◆ **Activity**
Keep every line in which "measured" occurs and drop the rest of the data.

**** Information provided ****

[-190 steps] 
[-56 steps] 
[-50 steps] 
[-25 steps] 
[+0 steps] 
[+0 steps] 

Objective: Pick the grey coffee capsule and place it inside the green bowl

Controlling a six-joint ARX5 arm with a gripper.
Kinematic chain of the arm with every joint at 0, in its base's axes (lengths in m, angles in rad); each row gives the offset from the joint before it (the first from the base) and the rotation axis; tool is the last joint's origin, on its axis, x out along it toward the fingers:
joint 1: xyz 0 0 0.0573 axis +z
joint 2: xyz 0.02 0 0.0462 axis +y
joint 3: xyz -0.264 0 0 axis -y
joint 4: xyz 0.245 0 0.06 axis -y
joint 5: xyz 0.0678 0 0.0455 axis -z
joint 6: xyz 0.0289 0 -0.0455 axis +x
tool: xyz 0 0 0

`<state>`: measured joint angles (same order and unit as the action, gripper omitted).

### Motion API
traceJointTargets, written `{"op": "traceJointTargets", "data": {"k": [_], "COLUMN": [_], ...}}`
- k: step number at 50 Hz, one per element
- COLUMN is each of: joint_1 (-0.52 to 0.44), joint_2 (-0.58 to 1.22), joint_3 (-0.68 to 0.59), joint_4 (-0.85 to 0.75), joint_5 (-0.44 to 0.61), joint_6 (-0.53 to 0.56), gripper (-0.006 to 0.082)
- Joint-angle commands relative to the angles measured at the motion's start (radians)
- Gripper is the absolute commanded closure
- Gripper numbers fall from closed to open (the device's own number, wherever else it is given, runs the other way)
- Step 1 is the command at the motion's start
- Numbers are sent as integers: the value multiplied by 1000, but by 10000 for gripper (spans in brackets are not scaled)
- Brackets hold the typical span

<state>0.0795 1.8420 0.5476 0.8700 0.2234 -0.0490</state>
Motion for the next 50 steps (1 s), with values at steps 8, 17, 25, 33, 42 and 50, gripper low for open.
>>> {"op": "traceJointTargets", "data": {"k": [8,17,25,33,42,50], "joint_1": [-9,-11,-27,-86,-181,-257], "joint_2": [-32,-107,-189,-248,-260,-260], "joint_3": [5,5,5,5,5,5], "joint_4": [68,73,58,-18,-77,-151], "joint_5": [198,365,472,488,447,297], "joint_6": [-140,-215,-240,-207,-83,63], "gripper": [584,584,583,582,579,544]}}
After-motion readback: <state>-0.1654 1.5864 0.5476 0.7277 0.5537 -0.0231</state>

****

◆ **Result for this exercise**
`<state>`: measured joint angles (same order and unit as the action, gripper omitted).
- Joint-angle commands relative to the angles measured at the motion's start (radians)

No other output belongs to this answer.